There are a number of reasons why automobile manufacturers may be considering dropping AM/FM radios from the car dashboard.
Some of the reasons are things our industry cannot do anything about. But some of the reasons are things we can do something about. AM and FM radio receivers are essential in times of emergencies and our industry needs to amp up everyone’s recognition of that.
Below are reasons I can think of why auto manufacturers may consider removing AM and FM radios. I believe that our industry should confront these reasons and determine how to counteract this disturbing prospect:
• AM/FM radio antennas that work well are expensive (for instance, diversity antennas for FM). Conversely, inexpensive car radio antennas do not work well and lead to car owner complaints.
• AM/FM radio antennas are larger, more ugly and more difficult to design into a car than satellite radio and 4G antennas.
• Automobiles are now producing vastly greater electrical noise from a variety of computers and electronics within the vehicle. Filtering, choking, or shielding all of the noise sources is complicated and expensive. Noise from car electronics results in poor AM and FM reception.
• Cars are being made of composite materials that make poor ground planes for AM reception.
• HD radio reception for both AM and FM in many markets has time-alignment and audio level alignment issues leading to new-car-buyer customer complaints.
• The implementation of the HD radio interface in many car receivers is abysmal from a driver ease-of-use perspective.
• AM and FM may take away a potential income stream for car manufacturers from either Sirius/XM or from cooperative agreements with cell phone companies for 4G chips in car receivers.
• Car buyers are telling dealers that they do not listen to radio.
Our industry can do nothing about cars being made of composite material. We can, however, do something about the sometimes abysmal state of HD radio transmission implementation so that frequent HD listening transitions between digital to analog are not annoying and irritating to radio listeners.
Above all, as much as we all loathe government, we ideally look to our national government to recognize that AM and FM radio is the essential link between information and ignorance, and potentially life and death, in times of emergencies. The one-to-thousands or -millions nature of radio broadcasting, the immediacy, and the redundancy of dozens of stations reaching every citizen, cannot be replicated or equaled by any other media, particularly after a disaster hits and the population is without power and in need of emergency information.
Taking care of citizens in times of disaster is an essential governmental function. Our government will be less able to fulfill this function of aiding and protecting us in emergencies if we do not have AM and FM radios readily available in cars, homes, and businesses.
I would love to go so far as to posit that it should be government’s role to mandate that every consumer communications device such as cell phones, car radios, and MP3 players have integrated into it the ability to solidly receive AM and FM broadcasts. Such a mandate would mean that car manufacturers would be required to continue to equip cars with AM and FM radios that achieve certain reception standards (a radio that is so cheap and functioning so poorly that it only receives stations within five miles does no good in times of emergencies).
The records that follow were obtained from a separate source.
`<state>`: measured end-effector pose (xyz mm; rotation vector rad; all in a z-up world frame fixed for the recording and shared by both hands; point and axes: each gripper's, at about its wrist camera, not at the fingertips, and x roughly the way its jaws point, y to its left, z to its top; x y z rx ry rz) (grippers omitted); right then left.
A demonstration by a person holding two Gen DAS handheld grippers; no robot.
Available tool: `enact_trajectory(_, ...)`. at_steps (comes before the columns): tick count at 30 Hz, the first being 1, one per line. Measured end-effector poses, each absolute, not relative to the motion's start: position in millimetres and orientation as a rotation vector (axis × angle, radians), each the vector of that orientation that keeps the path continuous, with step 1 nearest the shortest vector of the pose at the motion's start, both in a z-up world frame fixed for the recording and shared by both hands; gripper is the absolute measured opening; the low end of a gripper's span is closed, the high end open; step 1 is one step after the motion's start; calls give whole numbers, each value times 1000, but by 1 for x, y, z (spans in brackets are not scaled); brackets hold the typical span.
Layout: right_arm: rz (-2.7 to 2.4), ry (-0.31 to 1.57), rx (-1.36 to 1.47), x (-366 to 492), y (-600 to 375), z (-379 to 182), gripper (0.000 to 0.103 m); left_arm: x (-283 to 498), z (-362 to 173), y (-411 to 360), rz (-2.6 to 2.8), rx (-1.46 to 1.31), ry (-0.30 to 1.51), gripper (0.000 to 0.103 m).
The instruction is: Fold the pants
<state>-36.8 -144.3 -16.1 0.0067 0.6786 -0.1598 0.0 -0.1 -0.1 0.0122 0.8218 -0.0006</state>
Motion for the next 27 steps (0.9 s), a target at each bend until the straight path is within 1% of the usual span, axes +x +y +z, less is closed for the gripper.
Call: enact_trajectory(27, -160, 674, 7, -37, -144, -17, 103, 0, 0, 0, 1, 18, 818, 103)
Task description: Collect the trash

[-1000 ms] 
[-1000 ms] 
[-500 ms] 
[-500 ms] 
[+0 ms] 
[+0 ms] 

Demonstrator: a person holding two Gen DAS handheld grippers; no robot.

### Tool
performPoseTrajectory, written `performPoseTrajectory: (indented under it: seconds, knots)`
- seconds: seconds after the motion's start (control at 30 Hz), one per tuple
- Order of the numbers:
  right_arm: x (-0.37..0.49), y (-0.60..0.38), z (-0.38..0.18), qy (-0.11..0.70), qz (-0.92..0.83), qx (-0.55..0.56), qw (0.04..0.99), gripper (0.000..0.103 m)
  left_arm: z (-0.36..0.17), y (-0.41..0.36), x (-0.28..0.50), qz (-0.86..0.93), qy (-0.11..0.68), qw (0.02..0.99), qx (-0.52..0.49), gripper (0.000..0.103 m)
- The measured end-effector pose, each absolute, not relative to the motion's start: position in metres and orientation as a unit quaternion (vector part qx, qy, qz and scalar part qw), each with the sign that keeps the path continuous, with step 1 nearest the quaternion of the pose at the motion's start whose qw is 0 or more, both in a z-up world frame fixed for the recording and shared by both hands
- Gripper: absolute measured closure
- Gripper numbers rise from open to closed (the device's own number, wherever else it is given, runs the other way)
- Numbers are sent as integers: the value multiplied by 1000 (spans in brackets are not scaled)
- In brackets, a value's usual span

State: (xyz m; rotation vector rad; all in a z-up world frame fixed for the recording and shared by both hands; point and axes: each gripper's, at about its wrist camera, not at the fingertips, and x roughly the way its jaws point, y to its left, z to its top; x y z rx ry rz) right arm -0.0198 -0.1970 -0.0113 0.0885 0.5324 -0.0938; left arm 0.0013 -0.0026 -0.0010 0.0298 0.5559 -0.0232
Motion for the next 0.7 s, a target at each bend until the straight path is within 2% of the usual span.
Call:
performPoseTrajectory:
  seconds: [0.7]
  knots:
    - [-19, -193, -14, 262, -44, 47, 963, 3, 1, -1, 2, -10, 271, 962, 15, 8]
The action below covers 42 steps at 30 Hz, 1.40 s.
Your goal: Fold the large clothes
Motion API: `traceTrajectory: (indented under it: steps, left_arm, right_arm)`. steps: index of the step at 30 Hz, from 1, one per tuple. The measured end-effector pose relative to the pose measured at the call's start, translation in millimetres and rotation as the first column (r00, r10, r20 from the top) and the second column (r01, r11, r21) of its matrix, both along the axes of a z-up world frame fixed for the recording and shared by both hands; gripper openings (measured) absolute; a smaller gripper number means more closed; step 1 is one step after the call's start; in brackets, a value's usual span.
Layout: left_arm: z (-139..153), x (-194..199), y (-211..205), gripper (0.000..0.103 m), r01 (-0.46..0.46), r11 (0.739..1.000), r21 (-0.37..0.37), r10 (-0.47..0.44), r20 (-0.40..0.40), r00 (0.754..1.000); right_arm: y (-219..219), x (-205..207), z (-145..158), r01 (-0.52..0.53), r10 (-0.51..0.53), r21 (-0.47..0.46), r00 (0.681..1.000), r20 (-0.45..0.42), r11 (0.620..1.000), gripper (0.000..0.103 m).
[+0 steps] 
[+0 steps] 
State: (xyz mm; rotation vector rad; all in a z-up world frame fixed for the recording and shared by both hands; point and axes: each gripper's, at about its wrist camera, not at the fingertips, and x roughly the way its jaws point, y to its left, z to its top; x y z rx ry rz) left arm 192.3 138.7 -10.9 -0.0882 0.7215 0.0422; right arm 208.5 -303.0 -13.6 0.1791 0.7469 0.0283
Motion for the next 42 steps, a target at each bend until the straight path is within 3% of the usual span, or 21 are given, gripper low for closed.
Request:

Toward the goal of solid AM and FM reception, car manufacturers should be mandated to filter, choke, and shield noise sources in cars so that cars are not a rolling noise source, and to install AM and FM antennas that perform to a certain standard. After all, car manufacturers are now federally required for many cars to meet certain crash standards, have tire pressure monitors, have anti-lock brakes, and have stability controls, all for emergencies. Car manufacturers should also be required to have good, solidly-performing car radios.
Our broadcasting industry comes late to this challenge. We should have embarked on this quest in the early 1990s. There were broadcasters who tried to do so two decades ago but got no traction from the broadcast industry for reasons such as, “If we ask for receiver standards, that might make AM sound better and that would hurt my FM,” and so on. We radio broadcasters are often our own worst enemy.
Simply put, AM and FM radios are essential in times of emergency. It is too late when disaster hits to ponder, “If only I had a radio in this car, I would know where the shelter is … if only I had a radio in this car, I would know where there is food and water … if only I had a radio in this car, I would know that flash floods are coming … if only I had a radio in this car, I would know that the worst of the hurricane is heading right for me … if only I had a radio in this car, I would know that there is lethal radiation in the town in which I was about to seek shelter.” Once an emergency is upon us, it is too late to ponder the installation of an AM and FM radio in a car.